## Work to complete
Scan the entries for the word "picture". Every line that has it should be copied.

## Data for the task
- - - -

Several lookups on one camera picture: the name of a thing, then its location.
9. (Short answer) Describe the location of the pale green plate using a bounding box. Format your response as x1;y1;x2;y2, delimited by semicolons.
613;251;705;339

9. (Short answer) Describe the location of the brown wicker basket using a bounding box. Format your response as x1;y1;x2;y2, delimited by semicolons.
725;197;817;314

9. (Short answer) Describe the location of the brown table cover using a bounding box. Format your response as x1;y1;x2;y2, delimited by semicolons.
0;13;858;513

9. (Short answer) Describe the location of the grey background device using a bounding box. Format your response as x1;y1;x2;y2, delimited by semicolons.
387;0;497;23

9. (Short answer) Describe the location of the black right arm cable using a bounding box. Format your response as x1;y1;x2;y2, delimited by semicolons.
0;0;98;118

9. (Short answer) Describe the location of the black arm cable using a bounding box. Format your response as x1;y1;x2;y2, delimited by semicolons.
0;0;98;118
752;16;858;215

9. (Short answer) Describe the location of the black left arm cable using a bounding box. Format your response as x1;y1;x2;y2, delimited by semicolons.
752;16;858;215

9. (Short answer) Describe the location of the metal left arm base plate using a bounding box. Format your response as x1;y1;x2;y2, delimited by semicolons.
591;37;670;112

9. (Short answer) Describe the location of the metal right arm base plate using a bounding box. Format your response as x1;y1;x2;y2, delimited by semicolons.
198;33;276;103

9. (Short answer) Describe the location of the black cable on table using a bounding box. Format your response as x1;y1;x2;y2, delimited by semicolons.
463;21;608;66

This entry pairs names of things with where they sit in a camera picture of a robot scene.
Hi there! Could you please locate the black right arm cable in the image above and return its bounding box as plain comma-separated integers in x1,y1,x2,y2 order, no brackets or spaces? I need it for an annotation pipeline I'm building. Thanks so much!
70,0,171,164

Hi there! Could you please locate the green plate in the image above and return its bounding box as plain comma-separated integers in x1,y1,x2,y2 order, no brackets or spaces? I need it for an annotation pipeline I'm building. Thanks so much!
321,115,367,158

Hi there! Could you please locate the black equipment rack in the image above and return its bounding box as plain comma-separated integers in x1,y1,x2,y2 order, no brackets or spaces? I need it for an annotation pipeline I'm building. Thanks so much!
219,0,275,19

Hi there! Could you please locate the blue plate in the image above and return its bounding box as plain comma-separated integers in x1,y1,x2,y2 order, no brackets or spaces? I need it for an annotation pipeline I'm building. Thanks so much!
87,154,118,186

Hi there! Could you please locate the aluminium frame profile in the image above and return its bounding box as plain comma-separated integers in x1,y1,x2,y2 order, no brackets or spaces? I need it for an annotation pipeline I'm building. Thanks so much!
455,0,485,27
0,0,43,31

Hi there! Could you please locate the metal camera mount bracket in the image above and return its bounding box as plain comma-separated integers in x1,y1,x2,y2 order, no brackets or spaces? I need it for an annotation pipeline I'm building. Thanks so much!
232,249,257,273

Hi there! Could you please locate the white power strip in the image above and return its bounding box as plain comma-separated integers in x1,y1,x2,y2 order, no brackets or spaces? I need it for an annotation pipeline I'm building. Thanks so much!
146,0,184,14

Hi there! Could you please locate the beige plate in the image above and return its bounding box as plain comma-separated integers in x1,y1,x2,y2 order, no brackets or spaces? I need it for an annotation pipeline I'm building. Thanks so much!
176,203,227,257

- - - -

## Response to this exercise
Several lookups on one camera picture: the name of a thing, then its location.
This entry pairs names of things with where they sit in a camera picture of a robot scene.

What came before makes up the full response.